He's Dandy, Baby: If he makes a 100 million woolongs, he plans to eat at BooBies three meals a day, and then live off the accrued BooBies points so he can eat there even more. He's not really bright enough to realise that a Chameleonian is not the same as a chameleon. In times of danger, his Dandy sense tingles. Dandy finds a huge-lipped female alien strangely attractive, which even Meow thinks is gross. He's not terribly good at catching aliens, and has only been bringing in worthless specimens. Eventually he gets himself banned from the Registration Centre for trying to catch Scarlet. Dandy is especially easy for the Chameleonian to imitate, because his thought processes are so predictable. Eventually, he becomes so unsure whether he is the real Dandy or not he suffers an existential crisis. His favourite sport is the ladies' hundred metre breaststroke.

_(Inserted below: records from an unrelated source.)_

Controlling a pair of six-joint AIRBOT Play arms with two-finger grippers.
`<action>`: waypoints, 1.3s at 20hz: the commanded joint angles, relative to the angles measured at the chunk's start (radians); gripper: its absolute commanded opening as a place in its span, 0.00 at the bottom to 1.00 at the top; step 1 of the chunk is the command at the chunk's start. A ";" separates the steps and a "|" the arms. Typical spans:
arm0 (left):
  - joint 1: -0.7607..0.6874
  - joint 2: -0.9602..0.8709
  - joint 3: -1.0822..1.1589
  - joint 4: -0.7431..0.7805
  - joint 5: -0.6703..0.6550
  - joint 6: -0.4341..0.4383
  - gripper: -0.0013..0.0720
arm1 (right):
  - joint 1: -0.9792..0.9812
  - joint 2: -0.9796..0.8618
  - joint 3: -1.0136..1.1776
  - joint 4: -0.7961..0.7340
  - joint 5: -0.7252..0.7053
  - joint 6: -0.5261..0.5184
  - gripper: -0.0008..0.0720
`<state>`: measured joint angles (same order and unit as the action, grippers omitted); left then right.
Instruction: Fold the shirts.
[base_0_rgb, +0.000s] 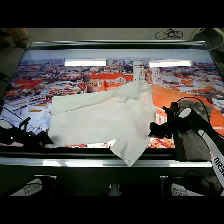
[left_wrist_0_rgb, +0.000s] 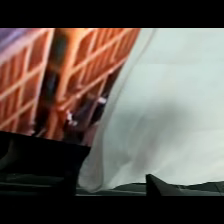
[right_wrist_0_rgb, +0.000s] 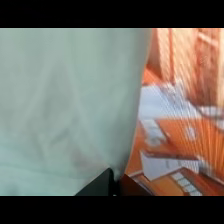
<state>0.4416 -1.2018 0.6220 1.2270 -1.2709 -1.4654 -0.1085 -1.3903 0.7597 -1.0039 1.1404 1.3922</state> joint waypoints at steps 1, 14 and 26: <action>-0.001 -0.006 -0.028 -0.013 0.069 -0.028 0.60 | 0.000 -0.001 -0.002 -0.001 -0.009 0.001 0.04; -0.001 0.413 0.518 -0.322 0.189 0.089 0.05 | 0.000 0.383 0.552 -0.085 0.131 -0.129 0.04; 0.000 0.583 1.313 -0.167 0.195 -0.014 0.05 | 0.000 0.705 1.200 -0.433 0.058 0.012 0.04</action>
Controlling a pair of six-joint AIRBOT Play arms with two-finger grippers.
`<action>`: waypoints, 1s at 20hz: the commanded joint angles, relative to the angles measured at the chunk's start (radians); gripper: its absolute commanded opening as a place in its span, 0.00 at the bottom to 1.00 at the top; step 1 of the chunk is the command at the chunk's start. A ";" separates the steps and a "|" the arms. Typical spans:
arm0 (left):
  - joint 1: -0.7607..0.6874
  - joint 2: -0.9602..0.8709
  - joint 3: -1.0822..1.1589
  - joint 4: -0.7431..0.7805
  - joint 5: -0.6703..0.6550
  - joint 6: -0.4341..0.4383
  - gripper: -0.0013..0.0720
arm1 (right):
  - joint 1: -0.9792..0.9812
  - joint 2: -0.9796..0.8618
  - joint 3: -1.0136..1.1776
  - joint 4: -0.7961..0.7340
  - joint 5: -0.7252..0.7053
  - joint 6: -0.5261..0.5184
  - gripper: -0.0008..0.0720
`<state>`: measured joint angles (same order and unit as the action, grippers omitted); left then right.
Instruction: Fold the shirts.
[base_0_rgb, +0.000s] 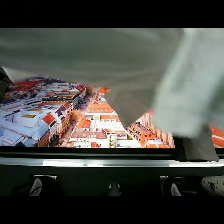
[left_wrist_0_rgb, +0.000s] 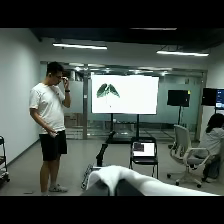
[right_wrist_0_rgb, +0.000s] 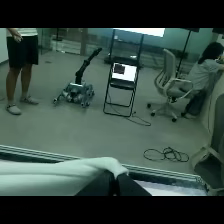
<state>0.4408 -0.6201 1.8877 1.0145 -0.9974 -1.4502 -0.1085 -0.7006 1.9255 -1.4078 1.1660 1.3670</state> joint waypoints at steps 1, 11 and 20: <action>0.000 -0.010 0.047 0.048 -0.097 -0.031 0.05 | 0.000 0.000 0.034 -0.029 0.037 0.060 0.04; -0.011 -0.288 -0.383 0.051 -0.403 -0.006 0.05 | 0.000 -0.502 -0.021 0.067 0.552 0.113 0.04; -0.203 -0.862 -0.593 0.024 0.082 0.044 0.05 | 0.097 -1.052 -0.178 0.141 -0.016 0.140 0.04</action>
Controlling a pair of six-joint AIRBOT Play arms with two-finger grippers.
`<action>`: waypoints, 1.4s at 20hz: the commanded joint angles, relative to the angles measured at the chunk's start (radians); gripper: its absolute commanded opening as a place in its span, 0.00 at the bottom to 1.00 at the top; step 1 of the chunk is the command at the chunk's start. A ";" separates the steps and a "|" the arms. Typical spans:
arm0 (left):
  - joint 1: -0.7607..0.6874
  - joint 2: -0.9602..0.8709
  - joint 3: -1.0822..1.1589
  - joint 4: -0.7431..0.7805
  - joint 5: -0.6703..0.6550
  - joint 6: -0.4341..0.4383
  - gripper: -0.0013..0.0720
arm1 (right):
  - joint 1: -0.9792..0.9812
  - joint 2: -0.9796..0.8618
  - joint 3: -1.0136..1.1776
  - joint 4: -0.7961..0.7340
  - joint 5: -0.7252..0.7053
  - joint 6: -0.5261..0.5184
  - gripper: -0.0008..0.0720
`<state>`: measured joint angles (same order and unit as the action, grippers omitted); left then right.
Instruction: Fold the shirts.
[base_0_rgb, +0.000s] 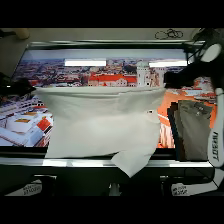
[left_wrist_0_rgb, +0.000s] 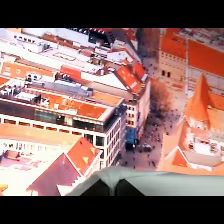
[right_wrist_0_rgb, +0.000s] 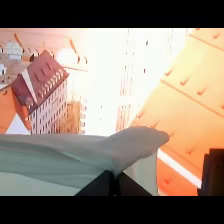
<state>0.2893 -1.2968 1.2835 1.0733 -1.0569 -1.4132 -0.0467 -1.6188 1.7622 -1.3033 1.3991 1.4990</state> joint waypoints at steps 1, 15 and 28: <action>-0.065 -0.248 0.053 -0.044 0.158 0.008 0.05 | 0.044 -0.155 -0.015 0.034 -0.321 0.008 0.04; -0.071 -0.382 0.266 0.182 -0.348 -0.076 0.05 | 0.046 -0.147 -0.030 -0.011 0.242 0.059 0.04; 0.034 -0.275 0.180 0.230 -0.526 -0.056 0.59 | 0.020 0.061 -0.325 0.040 0.224 0.127 0.74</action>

He's Not a Space Cat, Baby: If he makes 100 million woolongs, Meow plans to just sit in the sun, drink beer and lick himself all day. He enjoys octopus popsicles.

He's Just a Little Obsolete, Baby: QT enjoys himself this episode, unexpectedly discovering the joys of fishing and becoming quite obsessed with it for a period. He spends so long fishing that the three of them forget what they were originally hunting for.

We're Alien Hunters, Baby:

Chameleonian: Worth a wopping 100 (cha-)million woolongs at the Alien Registration Centre, the Chameleonian gets its name because it can change its appearance, although there the resemblance to chameleons ends. Although, presumably the sophisticated shapeshifter could turn into a chameleon, though. Nobody knows what they really look like, although the one we meet does take on an amorphous, blackish form between shapes. The Chameleonian is cunning and very hard to trap. It's brought onto the ship because it was disguised as a tsuchinoko and got caught by QT when fishing, which was a stroke of luck, really.

The Chameleonian is a bit of a dick, really. When it changes into a humanoid form it hides on the ship, coming out at night to use Dandy's toothbrush and look at porn on QT's phone. In the course of the episode it turns into Dandy, QT, Meow, Scarlet and Dr. Gel, before it's finally revealed that it was, in fact, the Narrator all along. Which doesn't really make any sense, especially given what we eventually discover about the Narrator's true identity.

Baranian: A purplish, crab-like creature, worth 128 woolongs.

Pelorian: A pink, flabby creature, worth 64 woolongs.

Rakendrian: Worth 32 woolongs. Looks kind of like a lipstick with an eye on it.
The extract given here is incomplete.